Cookie matching

At a high-level, cookie matching is the process by which an advertiser or vendor associates cookies in their domain with cookies in Google's domain. Matching these cookies allows you to connect first-party data that you own with Google ad data (tracked via Google, DoubleClick, and YouTube IDs) on that same user, allowing you to incorporate CRM data and better understand user behavior. By combining this data via privacy-centric joins, you can:

  • Target audiences based on specific items abandoned in shopping carts, if those users have interacted with your ads and domain.
  • Determine which ads lead to longer sessions on your domain.
  • Analyze purchase history joined to post-campaign data.

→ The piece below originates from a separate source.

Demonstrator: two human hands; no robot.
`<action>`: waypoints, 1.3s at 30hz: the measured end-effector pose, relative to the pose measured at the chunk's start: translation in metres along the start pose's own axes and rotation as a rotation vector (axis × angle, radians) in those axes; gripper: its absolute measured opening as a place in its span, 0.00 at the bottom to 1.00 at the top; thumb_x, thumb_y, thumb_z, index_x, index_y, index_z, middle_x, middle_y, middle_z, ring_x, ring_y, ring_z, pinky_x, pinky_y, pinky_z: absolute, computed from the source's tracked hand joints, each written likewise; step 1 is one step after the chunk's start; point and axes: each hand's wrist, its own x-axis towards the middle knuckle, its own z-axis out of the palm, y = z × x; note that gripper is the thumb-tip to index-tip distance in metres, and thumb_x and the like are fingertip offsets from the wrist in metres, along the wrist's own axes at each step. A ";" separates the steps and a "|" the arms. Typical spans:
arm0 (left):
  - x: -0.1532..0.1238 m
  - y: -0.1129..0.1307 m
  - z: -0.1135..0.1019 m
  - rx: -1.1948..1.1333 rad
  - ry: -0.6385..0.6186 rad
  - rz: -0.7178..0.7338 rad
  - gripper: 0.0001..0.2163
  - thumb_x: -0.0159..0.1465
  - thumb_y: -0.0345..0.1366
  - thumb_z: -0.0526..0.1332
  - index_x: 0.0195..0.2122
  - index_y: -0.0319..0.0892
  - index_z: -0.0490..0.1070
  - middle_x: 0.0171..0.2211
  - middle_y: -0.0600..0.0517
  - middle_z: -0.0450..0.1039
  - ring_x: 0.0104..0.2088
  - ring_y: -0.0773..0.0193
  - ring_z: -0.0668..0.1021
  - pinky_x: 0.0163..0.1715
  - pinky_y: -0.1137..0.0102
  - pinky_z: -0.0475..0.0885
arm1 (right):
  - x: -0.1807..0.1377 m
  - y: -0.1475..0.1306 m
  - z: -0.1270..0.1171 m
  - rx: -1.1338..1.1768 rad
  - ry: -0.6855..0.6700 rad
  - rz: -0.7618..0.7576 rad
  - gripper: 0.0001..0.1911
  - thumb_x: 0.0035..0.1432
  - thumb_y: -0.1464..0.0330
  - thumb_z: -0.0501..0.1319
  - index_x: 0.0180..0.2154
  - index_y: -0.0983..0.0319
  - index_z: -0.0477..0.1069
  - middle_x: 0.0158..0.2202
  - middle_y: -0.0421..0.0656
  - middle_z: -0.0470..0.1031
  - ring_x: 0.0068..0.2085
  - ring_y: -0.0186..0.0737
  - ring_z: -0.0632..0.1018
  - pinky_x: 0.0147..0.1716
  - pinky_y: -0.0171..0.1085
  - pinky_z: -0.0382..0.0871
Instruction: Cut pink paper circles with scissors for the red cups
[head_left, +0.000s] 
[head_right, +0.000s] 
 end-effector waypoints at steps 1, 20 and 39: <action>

Limitations and end-user privacy

Though powerful, cookie matching comes with some limitations:

  • Joins between *_match and non-*_match tables are prohibited.
  • It requires engineering work from both you and Google.
  • It’s unlikely that you’ll be able to match all of your Google ad data. Match rates are subject to a number of factors, and vary by use-case and client-side setup. Match rates are often lower than users expect. Users are only eligible for cookie matching if they've interacted with your domain and your ads.
  • Google begins to populate your match tables when they’re set up. Depending on the frequency with which users visit your site and receive your matching pixel, it may take months before your match tables contain holistic, stable data on your users.
  • You won’t be able to associate individual users to multiple devices, unless those users are signed in, or you have some way of connecting users across devices.
  • You can’t match a single user using multiple cookies, as would be the case when a user clears their cookies.
  • Jobs that are run on match tables are subject to the same aggregation requirements as other jobs in Ads Data Hub. A low match rate combined with infrequent visits to your domain could lead to difficulties obtaining data. This is due to the combined effect of match rates and aggregation requirements1.
  • Consistent with Google’s policies on end-user privacy, you:
    • Are prohibited from matching a given user’s signed-in and signed-out data.
    • Can’t match signed-in data spanning multiple accounts.
    • Are unable to match data to users who have opted out of ads personalization.
  • For iOS events, you can only match data originating from apps on iOS 14.5+ from users who have granted permission under Apple's App Tracking Transparency framework.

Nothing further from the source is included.